As I explain in more detail below, we are still forecasting ongoing house price appreciation until the RBA hikes and/or banks materially lift mortgage rates. More specifically, home values should climb by another 5 to 10 percentage points from present levels. So there is some upside left in this trade.

Yet if and when the RBA does seek to normalise the cash rate, prices should fall, as night follows day. And if the RBA is able to lift rates by 100 basis points or more, it will likely be the largest correction on record.

Assuming rates increase relatively promptly over, say, a 12 month period, we would expect national home values to decline by 15% to 25%. It is possible that the adjustment is smaller if the RBA moves more slowly and the value of residential real estate mean-reverts partly via household income growth over the effluxion of time. But our central case would be a circa 20 per cent decline after the first 100 basis points of hikes.

It’s worth noting that if we apply the RBA’s internal housing valuation model to this question, we get somewhat larger numbers. The model developed by Peter Tulip and Trent Saunders, which we have replicated and refined, suggests dwelling values could drop by about 33% following 100 basis points of hikes. While renters might embrace this prospect, home owners would obviously rather avoid it.

Bull vs bear backstory…

I want to conclude with some comments on the relentless ‘bull’ versus ‘bear’ stereotyping. We are neither: we are just trying to divine the direction of the market.

By way of background, we were the first to call a 10% correction in Aussie house prices in 2017, which is what transpired between September 2017 and June 2019. We were also the first to anticipate a 10% rise in prices in April 2019, which is what materialised prior to the COVID-19 shock.

To the best of our knowledge, we were the only forecasters to predict both a modest 0% to 5% drop in home values between March and September 2020 (they fell 2.7% across the capital cities) and a subsequent 10% to 20% increase in prices starting in September of that year (see here).

Since September 2020, capital city dwelling values have appreciated 21%. Our 10% to 20% forecast for future capital gains following a modest dip between March and September 2020 was predicated on the assumption of 100 basis points of rate cuts. Accounting for the steeper fixed-rate mortgage reductions that ensued care of the RBA lending $188 billion of ultra-cheap, 3-year money to banks, we adjusted our expectation for the price rise to 20% to 30%, which we are on track to achieve.

Going back further in time, we forecast that prices would soften in late 2010 following a series of aggressive RBA rate hikes, which they did (capital city prices declined by 6% between late 2010 through to the end of 2011). Yet in 2010, doomsayer Jeremy Grantham had other ideas, claiming that Aussie house prices would plunge 42%. We bet Grantham $100 million against the CoreLogic index that prices would be higher, not lower, in 3 years’ time even though we were a little bearish on the immediate term outlook. Over the period covered by this proposed wager, dwelling values did indeed climb by 5.8%.

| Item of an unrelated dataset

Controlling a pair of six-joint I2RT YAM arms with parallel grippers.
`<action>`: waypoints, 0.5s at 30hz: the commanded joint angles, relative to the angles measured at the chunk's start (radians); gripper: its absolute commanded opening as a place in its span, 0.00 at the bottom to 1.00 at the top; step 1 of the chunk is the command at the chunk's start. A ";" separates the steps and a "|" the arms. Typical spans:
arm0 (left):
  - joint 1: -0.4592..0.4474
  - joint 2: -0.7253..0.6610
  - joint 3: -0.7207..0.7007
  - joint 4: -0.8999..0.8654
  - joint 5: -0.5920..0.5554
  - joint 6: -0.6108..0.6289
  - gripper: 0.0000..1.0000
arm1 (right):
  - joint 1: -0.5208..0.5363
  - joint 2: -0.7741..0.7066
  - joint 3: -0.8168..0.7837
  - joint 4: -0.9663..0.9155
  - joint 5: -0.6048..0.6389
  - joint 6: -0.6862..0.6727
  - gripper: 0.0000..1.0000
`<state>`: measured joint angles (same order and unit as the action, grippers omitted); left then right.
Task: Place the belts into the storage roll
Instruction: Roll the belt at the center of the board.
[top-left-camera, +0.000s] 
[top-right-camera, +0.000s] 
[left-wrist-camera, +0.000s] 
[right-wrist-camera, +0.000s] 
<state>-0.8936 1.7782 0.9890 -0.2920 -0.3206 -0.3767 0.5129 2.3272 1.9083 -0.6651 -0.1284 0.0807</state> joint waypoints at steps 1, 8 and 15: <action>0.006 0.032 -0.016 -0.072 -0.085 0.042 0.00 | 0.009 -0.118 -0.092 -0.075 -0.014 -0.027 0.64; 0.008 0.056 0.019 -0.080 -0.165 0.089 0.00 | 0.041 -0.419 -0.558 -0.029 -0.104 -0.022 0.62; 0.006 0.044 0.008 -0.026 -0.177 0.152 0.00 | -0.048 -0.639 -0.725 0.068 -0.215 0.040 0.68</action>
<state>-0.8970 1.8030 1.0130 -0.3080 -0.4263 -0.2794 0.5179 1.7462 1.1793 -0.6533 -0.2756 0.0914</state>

In early 2012, we got into a debate about whether the housing market was starting to recover: our data suggested it was, whereas others felt prices were still falling. We now know prices began appreciating in January of that year.

In 2013 we argued that the RBA’s rate cuts would trigger a housing boom and years of double-digit price growth, which would eventually morph into a bubble. The RBA panned the proposition at the time. Yet that’s precisely what we got between 2013 and 2017, which eventually compelled APRA to aggressively intervene.

Finally, way back in 2008 we argued that the national housing correction wrought by the GFC would be modest, regularly debating the likes of Steve Keen and others who predicted much more calamitous 30% to 40% price falls. In practice, dwelling values retrenched by just 6.4% in 2008 and promptly rebounded by 12.2% in 2009.”